» Your instructions:
Each entry below should be retyped exactly, with nothing omitted.

» Records supplied:
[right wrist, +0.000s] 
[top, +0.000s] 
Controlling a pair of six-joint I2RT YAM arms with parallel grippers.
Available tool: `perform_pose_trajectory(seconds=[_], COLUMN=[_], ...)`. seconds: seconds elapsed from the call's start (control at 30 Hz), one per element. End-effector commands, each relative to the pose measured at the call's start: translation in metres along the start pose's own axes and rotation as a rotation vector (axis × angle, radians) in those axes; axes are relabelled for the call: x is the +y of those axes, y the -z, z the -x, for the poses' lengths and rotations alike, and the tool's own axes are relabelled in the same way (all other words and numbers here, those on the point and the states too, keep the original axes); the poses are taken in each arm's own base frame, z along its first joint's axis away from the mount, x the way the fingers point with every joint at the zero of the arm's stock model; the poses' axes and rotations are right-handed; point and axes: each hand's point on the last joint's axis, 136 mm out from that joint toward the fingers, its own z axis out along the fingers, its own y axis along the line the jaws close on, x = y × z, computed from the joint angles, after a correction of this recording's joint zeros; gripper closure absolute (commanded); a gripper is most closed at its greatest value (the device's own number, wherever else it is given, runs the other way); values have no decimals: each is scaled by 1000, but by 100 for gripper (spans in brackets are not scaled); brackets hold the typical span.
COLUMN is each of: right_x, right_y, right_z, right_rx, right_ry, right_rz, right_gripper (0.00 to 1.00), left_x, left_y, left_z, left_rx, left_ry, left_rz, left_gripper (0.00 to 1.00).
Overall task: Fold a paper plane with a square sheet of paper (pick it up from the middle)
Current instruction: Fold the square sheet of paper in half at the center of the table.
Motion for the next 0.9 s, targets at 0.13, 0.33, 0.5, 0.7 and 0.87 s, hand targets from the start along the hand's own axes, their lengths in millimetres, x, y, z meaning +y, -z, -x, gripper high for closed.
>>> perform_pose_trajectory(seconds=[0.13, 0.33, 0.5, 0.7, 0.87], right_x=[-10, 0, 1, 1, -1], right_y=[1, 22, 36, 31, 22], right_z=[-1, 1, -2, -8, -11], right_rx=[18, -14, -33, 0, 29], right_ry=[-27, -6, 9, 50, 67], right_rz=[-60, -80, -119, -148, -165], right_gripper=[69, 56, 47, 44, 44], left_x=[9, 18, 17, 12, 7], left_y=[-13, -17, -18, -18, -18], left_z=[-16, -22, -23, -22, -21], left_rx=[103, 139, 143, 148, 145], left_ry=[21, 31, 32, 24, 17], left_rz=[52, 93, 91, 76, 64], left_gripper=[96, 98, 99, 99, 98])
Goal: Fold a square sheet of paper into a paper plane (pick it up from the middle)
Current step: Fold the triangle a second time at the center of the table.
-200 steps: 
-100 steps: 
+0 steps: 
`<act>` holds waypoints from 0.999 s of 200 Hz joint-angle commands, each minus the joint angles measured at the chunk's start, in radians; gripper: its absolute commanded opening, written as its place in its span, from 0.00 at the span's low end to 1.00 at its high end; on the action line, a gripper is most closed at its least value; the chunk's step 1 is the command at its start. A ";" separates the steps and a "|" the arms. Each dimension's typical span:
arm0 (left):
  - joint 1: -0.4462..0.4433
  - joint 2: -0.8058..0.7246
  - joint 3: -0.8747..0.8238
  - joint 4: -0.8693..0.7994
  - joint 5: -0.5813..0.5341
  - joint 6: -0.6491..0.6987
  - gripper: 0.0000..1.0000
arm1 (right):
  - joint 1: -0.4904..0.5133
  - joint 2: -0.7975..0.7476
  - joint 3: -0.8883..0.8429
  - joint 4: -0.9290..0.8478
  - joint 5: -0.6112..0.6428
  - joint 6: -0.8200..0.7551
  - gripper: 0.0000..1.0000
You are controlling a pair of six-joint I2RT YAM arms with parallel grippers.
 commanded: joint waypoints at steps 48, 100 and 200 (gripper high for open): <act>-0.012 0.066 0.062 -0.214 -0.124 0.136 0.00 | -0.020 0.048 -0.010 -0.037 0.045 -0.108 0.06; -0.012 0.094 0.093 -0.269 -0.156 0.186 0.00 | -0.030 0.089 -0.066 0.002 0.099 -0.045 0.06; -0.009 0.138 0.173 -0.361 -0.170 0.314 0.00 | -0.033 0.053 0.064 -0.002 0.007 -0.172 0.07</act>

» Task result:
[right wrist, +0.000s] 
[top, +0.000s] 
Controlling a pair of six-joint I2RT YAM arms with parallel grippers.
Available tool: `perform_pose_trajectory(seconds=[_], COLUMN=[_], ...)`. seconds: seconds elapsed from the call's start (control at 30 Hz), one per element. End-effector commands, each relative to the pose measured at the call's start: translation in metres along the start pose's own axes and rotation as a rotation vector (axis × angle, radians) in those axes; axes are relabelled for the call: x is the +y of those axes, y the -z, z the -x, for the poses' lengths and rotations alike, and the tool's own axes are relabelled in the same way (all other words and numbers here, those on the point and the states too, keep the original axes); the poses are taken in each arm's own base frame, z along its first joint's axis away from the mount, x the way the fingers point with every joint at the zero of the arm's stock model; the poses' axes and rotations are right-handed; point and axes: each hand's point on the last joint's axis, 136 mm out from that joint toward the fingers, its own z axis out along the fingers, its own y axis along the line the jaws close on, x = y × z, computed from the joint angles, after a correction of this recording's joint zeros; gripper closure absolute (commanded); a gripper is most closed at its greatest value (the device's own number, wherever else it is given, runs the other way); values have no decimals: each is scaled by 1000, but by 100 for gripper (spans in brackets are not scaled); brackets hold the typical span.
COLUMN is each of: right_x, right_y, right_z, right_rx, right_ry, right_rz, right_gripper (0.00 to 1.00), left_x, left_y, left_z, left_rx, left_ry, left_rz, left_gripper (0.00 to 1.00).
Overall task: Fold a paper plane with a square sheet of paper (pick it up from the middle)
Current instruction: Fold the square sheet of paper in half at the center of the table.
Motion for the next 0.9 s, targets at 0.13, 0.33, 0.5, 0.7 and 0.87 s, hand targets from the start along the hand's own axes, their lengths in millimetres, x, y, z meaning +y, -z, -x, gripper high for closed.
>>> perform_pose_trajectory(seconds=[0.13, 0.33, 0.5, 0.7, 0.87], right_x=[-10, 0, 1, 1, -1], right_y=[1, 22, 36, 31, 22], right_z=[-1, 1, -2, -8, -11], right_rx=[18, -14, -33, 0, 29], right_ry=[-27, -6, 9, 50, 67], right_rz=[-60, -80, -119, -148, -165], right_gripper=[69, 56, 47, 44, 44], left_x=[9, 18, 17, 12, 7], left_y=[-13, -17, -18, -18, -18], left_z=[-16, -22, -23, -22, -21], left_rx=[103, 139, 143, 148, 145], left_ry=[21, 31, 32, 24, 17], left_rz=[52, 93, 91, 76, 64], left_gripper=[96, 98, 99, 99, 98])
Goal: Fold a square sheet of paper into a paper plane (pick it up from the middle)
Current step: Fold the triangle a second time at the center of the table.
-200 steps: 
-100 steps: 
+0 steps: 
`<act>` holds waypoints from 0.999 s of 200 Hz joint-angle commands, each minus the joint angles measured at the chunk's start, in radians; gripper: its absolute commanded opening, written as its place in its span, from 0.00 at the span's low end to 1.00 at its high end; on the action line, a gripper is most closed at its least value; the chunk's step 1 is the command at its start. A ";" separates the steps and a "|" the arms. Each dimension's typical span:
arm0 (left):
  - joint 1: -0.4462..0.4433
  - joint 2: -0.8058..0.7246
  - joint 3: -0.8747..0.8238
  - joint 4: -0.8693..0.7994
  - joint 5: -0.5813..0.5341
  - joint 6: -0.6491..0.6987
  - gripper: 0.0000..1.0000
arm1 (right):
  - joint 1: -0.4904..0.5133
  - joint 2: -0.7975..0.7476
  - joint 3: -0.8883..0.8429
  - joint 4: -0.9290..0.8478
  - joint 5: -0.6112..0.6428
  - joint 6: -0.8200..0.7551
  - gripper: 0.0000..1.0000
You are controlling a pair of six-joint I2RT YAM arms with parallel grippers.
 commanded: joint waypoints at steps 48, 100 and 200 (gripper high for open): <act>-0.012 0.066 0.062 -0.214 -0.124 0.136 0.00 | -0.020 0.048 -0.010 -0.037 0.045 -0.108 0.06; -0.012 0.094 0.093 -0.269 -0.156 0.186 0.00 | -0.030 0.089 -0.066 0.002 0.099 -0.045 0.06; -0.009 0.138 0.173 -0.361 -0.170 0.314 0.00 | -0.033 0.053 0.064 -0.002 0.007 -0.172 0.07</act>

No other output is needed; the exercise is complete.